Hopefully this will shake them all up and we win?
[edited by: amznVibe at 12:21 pm (utc) on July 30, 2008]
|Can Amazon offer me access that easily or quickly? |
I imagine the answer here, for the time being, is, "No!" Even with the highest level merchant account (I'll admit that I am new to Merchants@Amazon) there is a scheduled deposit date...they transfer the funds to an account at pre-set dates. Something tells me Checkout by Amazon will operate via timetable deposits, too. A nifty trick where they get to hold your cash and earn interest. I am sure that works out to be a nice, reliable revenue stream for Amazon.
Sorry, I'll pass, and I'm a Amazon customer.
However, not everyone is...and they sell (or have 3rd party vendors) in virtually every industry, including mine.
I sell the customer - customer checkouts through Amazon - now Amazon can offer them tons of related products, killing my ability to sell to that customer in the future.
Uh...no thanks. - I see no reason to hand a 800 pound gorilla the stick to hit me in head with.
Same here. This service will fail because Amazon is the WalMart of the internet. Small merchants just won't trust there sales data. Atleast Ebay and Google are not in the business of direct ecommerce. So there limited knowledge is not threat to us, but Amazon is THE competitor in all level. No point handing them the sales data
|Mr Bo Jangles|
It's hardly a competitor to PayPal if, a)it doesn't allow non-US sellers, and b) only permits physical goods.
It's not a good idea and I doubt that it will take off. If Google cannot challenge Paypal then neither can Amazon. But then maybe they are not trying to challenge Paypal?
For all it's critics, Paypal is good at what it does and with such an enormous, established user base it will take a bit of shifting.

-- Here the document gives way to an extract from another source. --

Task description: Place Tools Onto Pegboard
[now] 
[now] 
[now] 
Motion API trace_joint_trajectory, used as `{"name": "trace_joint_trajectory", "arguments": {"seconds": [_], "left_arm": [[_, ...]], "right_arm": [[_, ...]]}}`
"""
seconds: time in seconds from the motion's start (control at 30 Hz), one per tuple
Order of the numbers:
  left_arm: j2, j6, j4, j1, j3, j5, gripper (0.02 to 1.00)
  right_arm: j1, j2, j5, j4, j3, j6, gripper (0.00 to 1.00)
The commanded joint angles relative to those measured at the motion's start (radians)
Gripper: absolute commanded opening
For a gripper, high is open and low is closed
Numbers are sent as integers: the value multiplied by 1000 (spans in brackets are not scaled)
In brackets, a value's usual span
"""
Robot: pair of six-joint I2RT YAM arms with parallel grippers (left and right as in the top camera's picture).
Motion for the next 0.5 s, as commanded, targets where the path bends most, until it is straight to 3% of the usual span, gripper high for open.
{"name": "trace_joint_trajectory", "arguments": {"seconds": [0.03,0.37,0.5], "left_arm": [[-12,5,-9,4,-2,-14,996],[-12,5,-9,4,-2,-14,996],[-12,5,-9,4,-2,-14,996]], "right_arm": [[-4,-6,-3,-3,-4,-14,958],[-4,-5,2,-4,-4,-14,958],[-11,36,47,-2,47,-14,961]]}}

Here's my idea of a contender.
* It would be backed and associated with a respected bank or institution and preconceived as safe and secure.
* It would charge less commission than Paypal.
* It would provide easy access to funds.
* It would facilitate the sale of downloads.
* It would be easy to open an account.
* It would have no monthly commission or start up fees.
I am actually surprised that no major bank has thought of introducing such a service. The Royal Bank of Scotland's WorldDirect system goes some way towards this but it is expensive.
Incidentally the RBS Worldpay system is now offering WorldDirect along with Paypal. This association tells us that Paypal is now considered to be one of the most trusted solutions, even by major competitors like Worldpay.